RRC ID 54531
Author Yin W, Livraghi-Butrico A, Sears PR, Rogers TD, Burns KA, Grubb BR, Ostrowski LE.
Title Mice with a Deletion of Rsph1 Exhibit a Low Level of Mucociliary Clearance and Develop a Primary Ciliary Dyskinesia Phenotype.
Journal Am J Respir Cell Mol Biol
Abstract Primary ciliary dyskinesia (PCD) is a genetically and phenotypically heterogeneous disease caused by mutations in over 40 different genes. Individuals with PCD caused by mutations in RSPH1 (radial spoke head 1 homolog) have been reported to have a milder phenotype than other individuals with PCD, as evidenced by a lower incidence of neonatal respiratory distress, higher nasal nitric oxide concentrations, and better lung function.
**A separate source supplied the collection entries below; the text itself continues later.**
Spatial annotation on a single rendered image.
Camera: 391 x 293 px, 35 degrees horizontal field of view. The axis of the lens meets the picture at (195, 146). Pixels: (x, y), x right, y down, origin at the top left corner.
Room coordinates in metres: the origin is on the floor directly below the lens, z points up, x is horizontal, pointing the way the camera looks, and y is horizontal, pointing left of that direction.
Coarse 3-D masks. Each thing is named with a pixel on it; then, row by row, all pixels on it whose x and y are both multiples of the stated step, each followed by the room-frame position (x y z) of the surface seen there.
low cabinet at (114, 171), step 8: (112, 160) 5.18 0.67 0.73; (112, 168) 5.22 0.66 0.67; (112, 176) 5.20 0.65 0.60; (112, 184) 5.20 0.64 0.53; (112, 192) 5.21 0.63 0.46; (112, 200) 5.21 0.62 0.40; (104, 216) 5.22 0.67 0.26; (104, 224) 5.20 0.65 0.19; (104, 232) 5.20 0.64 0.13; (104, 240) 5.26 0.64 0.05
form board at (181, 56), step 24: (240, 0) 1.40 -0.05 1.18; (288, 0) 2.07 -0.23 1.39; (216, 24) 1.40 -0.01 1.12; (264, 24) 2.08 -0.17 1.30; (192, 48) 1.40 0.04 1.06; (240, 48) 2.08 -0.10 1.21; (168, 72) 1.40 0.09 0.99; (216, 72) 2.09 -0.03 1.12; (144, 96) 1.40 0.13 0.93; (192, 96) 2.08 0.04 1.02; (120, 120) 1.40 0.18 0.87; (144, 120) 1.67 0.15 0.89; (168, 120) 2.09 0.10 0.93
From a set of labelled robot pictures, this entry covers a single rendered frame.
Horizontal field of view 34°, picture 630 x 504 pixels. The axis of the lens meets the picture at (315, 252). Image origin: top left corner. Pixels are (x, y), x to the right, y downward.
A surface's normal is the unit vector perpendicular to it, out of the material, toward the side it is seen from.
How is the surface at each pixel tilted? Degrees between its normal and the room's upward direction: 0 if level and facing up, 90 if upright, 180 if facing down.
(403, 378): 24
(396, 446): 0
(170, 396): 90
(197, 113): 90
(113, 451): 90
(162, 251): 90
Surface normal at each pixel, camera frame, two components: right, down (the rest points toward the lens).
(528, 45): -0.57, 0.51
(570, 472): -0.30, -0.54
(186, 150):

To better understand genotype-phenotype relationships in PCD, we have characterized a mutant mouse model with a deletion of Rsph1. Approximately 50% of cilia from Rsph1-/- cells appeared normal by transmission EM, whereas the remaining cilia revealed a range of defects, primarily transpositions or a missing central pair. Ciliary beat frequency in Rsph1-/- cells was significantly lower than in control cells (20.2 ± 0.8 vs. 25.0 ± 0.9 Hz), and the cilia exhibited an aberrant rotational waveform. Young Rsph1-/- animals demonstrated a low rate of mucociliary clearance in the nasopharynx that was reduced to zero by about 1 month of age. Rsph1-/- animals accumulated mucus in the nasal cavity but had a lower bacterial burden than animals with a deletion of dynein axonemal intermediate chain 1 (Dnaic1-/-). Thus, Rsph1-/- mice display a PCD phenotype similar to but less severe than that observed in Dnaic1-/- mice, similar to what has been observed in humans. The results suggest that some individuals with PCD may not have a complete loss of mucociliary clearance and further suggest that early diagnosis and intervention may be important to maintain this low amount of clearance.
Volume 61(3)
Pages 312-321
Published 2019-9-1
DOI 10.1165/rcmb.2017-0387OC
PMID 30896965
PMC PMC6839924
MeSH Animals Axoneme / genetics Cilia / genetics DNA-Binding Proteins / genetics* Humans Kartagener Syndrome / genetics* Mice Mucociliary Clearance / genetics* Mutation / genetics Phenotype* Sequence Deletion / genetics
IF 4.34
Times Cited 1
Mice RBRC02369